Le lendemain, Van der Werft l’envoya en chaise de poste porter une lettre à Francfort. Cette mission était adressée à la grande maison de commerce et de banque de Neufville, et l’on remit au porteur contre la lettre un sac plein d’or, sur le contenu duquel Balzer s’étonna grandement.

Là il apprit, après diverses demandes indiscrètes, que Van der Werft était des Pays-Bas et parent de la grande maison portant le même nom, établie à Anvers, et qu’il devait être très riche. Cela parut plutôt tranquilliser le vieux que l’étonner.
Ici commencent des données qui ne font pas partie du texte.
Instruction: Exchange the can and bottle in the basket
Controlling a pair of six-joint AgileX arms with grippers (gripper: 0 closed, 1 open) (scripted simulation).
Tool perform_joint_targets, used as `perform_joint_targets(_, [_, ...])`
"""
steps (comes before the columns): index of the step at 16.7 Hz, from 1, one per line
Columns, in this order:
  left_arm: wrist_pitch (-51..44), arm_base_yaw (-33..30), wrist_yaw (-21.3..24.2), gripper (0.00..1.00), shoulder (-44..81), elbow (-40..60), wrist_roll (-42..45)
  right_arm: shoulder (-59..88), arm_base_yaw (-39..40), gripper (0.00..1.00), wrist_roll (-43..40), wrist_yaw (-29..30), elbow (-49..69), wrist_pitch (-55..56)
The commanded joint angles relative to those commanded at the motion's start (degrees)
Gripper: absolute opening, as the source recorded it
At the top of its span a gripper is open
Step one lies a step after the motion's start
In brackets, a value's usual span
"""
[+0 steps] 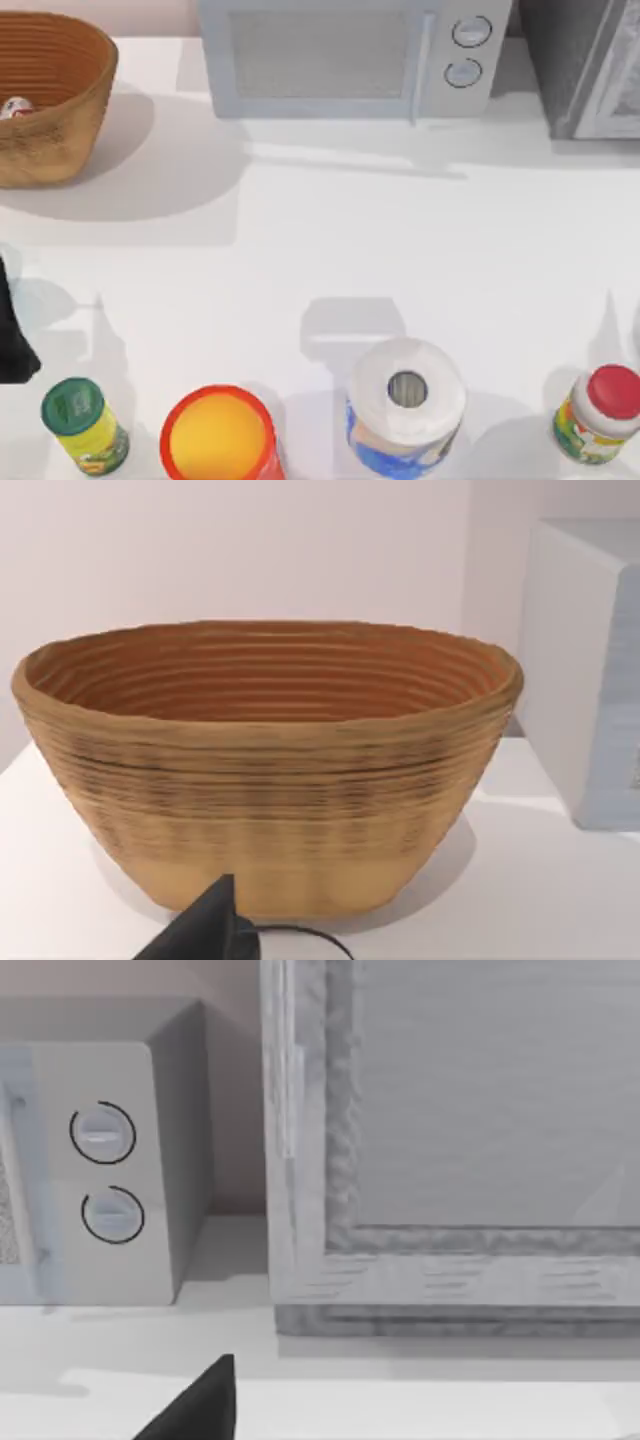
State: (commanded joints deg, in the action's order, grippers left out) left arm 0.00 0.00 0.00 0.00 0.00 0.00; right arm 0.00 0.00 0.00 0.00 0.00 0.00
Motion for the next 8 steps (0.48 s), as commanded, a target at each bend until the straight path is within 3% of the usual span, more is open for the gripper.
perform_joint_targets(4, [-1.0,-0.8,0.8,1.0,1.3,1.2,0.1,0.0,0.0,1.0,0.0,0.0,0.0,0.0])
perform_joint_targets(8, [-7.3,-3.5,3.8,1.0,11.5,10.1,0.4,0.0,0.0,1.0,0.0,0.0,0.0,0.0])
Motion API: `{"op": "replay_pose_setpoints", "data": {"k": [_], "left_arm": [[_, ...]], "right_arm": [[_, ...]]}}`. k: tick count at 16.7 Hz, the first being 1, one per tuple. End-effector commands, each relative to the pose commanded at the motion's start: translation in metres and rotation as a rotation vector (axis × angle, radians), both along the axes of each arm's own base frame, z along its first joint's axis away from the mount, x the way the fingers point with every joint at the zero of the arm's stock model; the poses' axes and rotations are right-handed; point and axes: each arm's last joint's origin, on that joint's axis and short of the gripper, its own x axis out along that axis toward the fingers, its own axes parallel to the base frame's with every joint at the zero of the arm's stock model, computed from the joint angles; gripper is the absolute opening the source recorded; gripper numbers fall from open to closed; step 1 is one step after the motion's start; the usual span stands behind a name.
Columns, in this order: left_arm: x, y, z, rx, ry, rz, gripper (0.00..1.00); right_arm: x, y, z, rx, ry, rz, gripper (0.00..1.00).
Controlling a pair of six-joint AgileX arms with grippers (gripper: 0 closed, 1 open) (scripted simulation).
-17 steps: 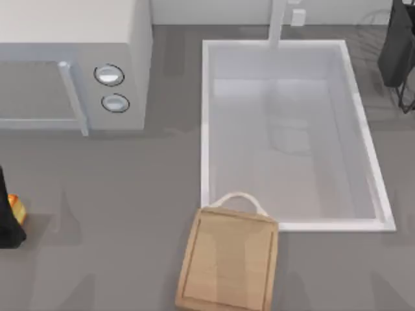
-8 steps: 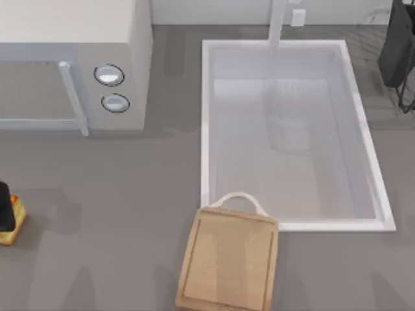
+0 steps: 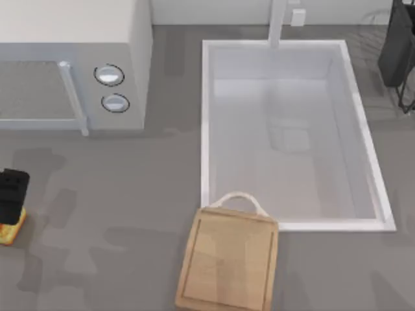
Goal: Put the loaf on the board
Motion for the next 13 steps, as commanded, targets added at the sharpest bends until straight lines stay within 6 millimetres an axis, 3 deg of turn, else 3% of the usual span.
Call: {"op": "replay_pose_setpoints", "data": {"k": [3,7,13], "left_arm": [[0.036,0.006,-0.015,-0.003,0.234,-0.034,1.00],[0.068,0.012,-0.025,-0.010,0.390,-0.065,1.00],[0.078,0.014,-0.028,-0.012,0.423,-0.074,1.00]], "right_arm": [[0.000,0.000,0.000,0.000,0.000,0.000,1.00],[0.000,0.000,0.000,0.000,0.000,0.000,1.00],[0.000,0.000,0.000,0.000,0.000,0.000,1.00]]}}
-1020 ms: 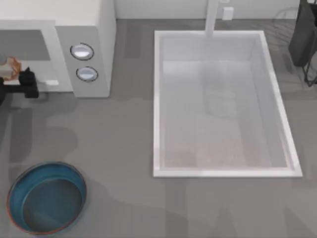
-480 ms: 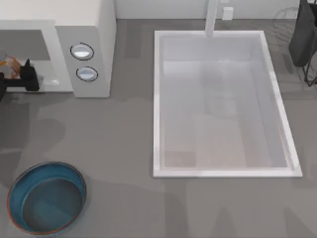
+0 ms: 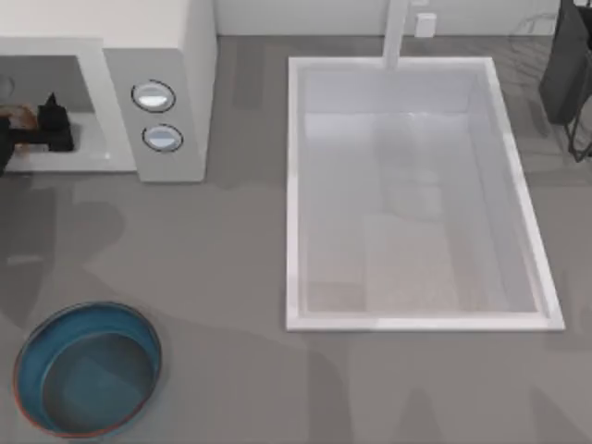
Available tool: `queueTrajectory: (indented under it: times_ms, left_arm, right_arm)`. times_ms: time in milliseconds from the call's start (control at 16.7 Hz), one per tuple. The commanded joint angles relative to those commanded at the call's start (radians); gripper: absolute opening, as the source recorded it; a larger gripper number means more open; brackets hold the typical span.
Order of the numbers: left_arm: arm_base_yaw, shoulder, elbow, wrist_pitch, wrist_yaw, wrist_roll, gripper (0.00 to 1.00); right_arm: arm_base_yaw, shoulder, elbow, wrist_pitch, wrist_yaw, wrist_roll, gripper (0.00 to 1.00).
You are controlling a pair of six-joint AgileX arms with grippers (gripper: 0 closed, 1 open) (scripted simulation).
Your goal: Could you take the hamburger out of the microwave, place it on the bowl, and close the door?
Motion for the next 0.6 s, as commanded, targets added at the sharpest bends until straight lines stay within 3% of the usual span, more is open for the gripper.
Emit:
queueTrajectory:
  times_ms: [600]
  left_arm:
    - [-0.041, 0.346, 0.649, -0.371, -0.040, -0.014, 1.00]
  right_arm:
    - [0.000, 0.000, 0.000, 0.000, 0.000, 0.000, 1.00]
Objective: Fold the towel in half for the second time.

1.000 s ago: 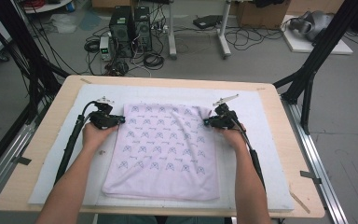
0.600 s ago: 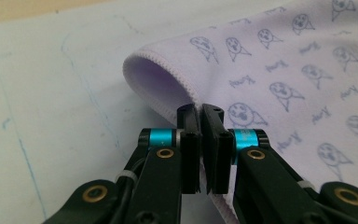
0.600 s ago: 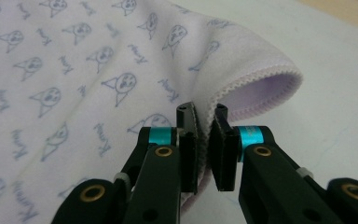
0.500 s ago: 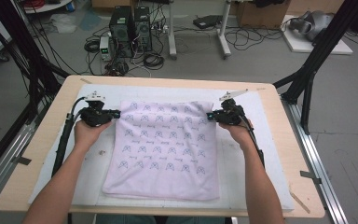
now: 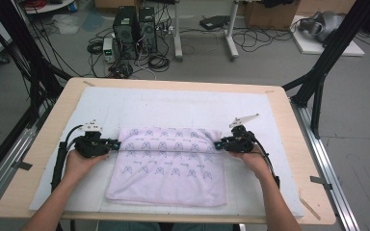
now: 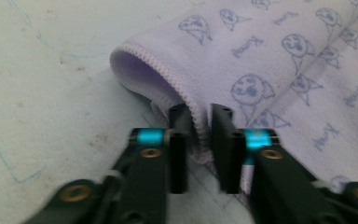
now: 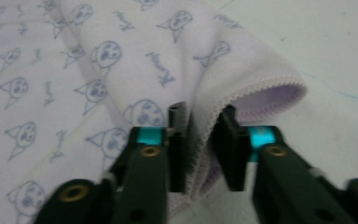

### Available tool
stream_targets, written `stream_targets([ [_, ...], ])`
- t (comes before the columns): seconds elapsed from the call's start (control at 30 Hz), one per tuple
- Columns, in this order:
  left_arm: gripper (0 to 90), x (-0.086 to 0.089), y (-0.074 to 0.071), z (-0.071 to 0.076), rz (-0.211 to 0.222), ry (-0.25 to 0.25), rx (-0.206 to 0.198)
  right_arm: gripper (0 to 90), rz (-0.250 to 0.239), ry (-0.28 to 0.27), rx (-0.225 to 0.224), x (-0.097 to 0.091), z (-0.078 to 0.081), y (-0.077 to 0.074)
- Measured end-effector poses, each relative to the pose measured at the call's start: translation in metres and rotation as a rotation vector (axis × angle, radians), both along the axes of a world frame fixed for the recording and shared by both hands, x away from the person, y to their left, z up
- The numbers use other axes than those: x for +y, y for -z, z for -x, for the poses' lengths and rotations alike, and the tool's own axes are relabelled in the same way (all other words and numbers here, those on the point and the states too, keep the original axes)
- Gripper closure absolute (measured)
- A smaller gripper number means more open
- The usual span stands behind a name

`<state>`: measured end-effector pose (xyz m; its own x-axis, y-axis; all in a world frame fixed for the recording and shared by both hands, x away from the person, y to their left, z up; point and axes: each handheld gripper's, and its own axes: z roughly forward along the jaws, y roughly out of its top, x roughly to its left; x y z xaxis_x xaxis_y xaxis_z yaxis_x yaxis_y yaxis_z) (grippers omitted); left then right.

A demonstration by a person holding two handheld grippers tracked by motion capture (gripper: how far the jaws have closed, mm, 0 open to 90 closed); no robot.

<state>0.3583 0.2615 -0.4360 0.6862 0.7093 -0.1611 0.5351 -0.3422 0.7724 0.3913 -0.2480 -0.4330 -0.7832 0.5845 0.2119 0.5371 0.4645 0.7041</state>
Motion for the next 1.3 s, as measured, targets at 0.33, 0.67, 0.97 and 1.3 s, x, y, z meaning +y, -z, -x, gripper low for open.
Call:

C’est ainsi que, grâce à l’argent de l’étranger, dont il ne se montrait guère avare, la nouvelle installation fut bientôt terminée, et qu’environ huit jours après le père et la fille purent quitter l’auberge de la Grappe, au grand déplaisir de l’hôtelier Georges Hanz, et entrer dans leur nouvelle demeure.

La vieille maison du marché s’était transformée pour recevoir ses nouveaux hôtes, et s’il y faisait encore un peu sombre, les arrivants parurent cependant satisfaits de son intérieur.

Fasse le ciel qu’elle devienne pour la charmante enfant ce qu’elle espère–une nouvelle patrie–et que le père y trouve enfin le repos qu’il paraît chercher depuis si longtemps, disait-on.